● EXERCISE GOAL
Across the listing below, work out how many lines include the word "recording". Give the number alone.

● DATA BLOCK

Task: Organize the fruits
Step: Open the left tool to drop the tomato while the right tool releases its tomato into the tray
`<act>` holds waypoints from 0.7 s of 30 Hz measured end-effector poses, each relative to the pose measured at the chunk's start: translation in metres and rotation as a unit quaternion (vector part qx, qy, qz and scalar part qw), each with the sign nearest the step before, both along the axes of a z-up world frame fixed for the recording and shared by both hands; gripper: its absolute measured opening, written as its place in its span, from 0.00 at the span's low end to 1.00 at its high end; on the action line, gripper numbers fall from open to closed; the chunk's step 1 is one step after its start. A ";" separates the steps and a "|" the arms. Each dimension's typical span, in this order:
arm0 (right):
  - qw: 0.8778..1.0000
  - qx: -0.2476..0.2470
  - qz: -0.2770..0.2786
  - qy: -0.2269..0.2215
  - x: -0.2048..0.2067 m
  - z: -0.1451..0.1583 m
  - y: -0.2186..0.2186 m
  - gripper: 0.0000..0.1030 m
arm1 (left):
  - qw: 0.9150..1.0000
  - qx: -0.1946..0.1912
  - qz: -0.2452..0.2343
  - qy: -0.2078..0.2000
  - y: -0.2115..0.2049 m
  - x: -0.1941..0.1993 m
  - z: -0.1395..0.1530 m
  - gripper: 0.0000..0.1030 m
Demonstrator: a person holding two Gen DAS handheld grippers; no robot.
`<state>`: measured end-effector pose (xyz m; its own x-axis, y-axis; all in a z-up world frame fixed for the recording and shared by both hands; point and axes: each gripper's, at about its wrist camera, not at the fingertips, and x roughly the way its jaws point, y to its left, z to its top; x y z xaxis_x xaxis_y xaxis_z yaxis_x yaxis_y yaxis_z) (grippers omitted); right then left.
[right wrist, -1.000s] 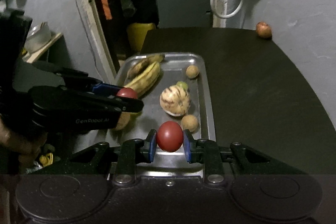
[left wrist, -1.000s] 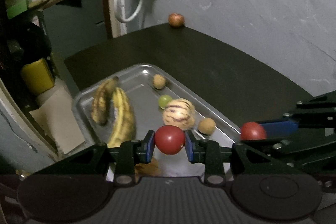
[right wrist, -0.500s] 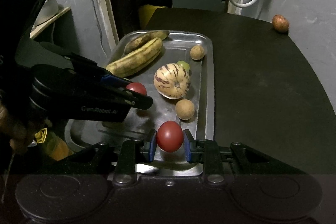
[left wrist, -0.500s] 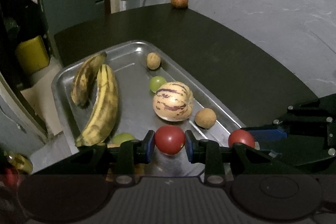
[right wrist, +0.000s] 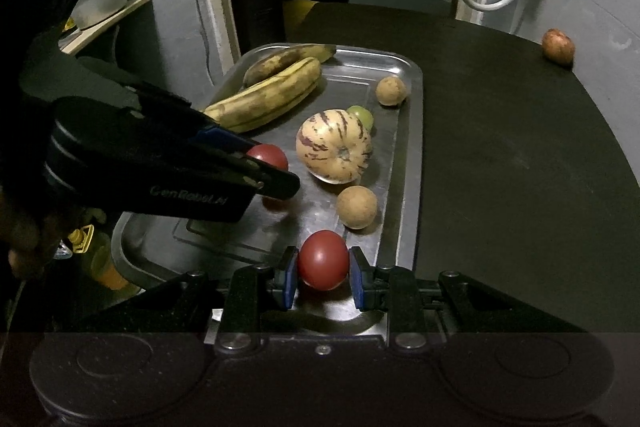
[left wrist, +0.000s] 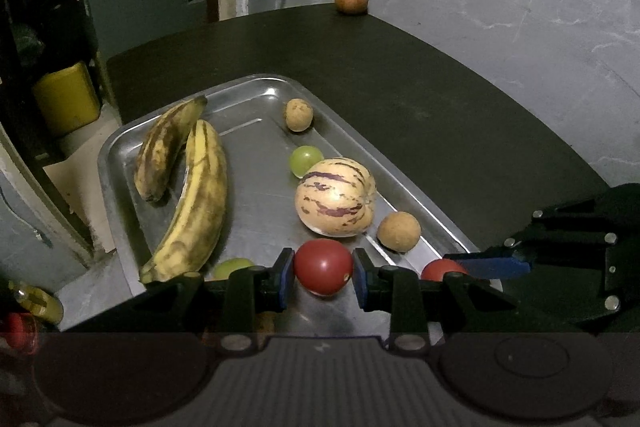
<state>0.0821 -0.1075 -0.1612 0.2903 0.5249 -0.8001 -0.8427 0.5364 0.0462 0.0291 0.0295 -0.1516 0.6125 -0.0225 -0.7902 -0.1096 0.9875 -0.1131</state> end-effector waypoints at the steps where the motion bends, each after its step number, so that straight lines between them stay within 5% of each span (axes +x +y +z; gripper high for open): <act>1: 1.000 0.000 0.001 0.000 0.000 -0.001 0.000 0.27 | 1.000 0.001 0.000 0.000 0.000 0.000 0.000 0.33; 21: 1.000 0.004 -0.009 0.015 0.003 -0.007 -0.003 0.34 | 1.000 -0.005 0.008 0.005 0.002 0.002 0.001 0.38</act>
<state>0.0852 -0.1109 -0.1685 0.2765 0.5260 -0.8043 -0.8311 0.5511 0.0748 0.0313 0.0319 -0.1504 0.6047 -0.0213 -0.7962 -0.1262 0.9844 -0.1222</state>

● ANSWER SECTION
2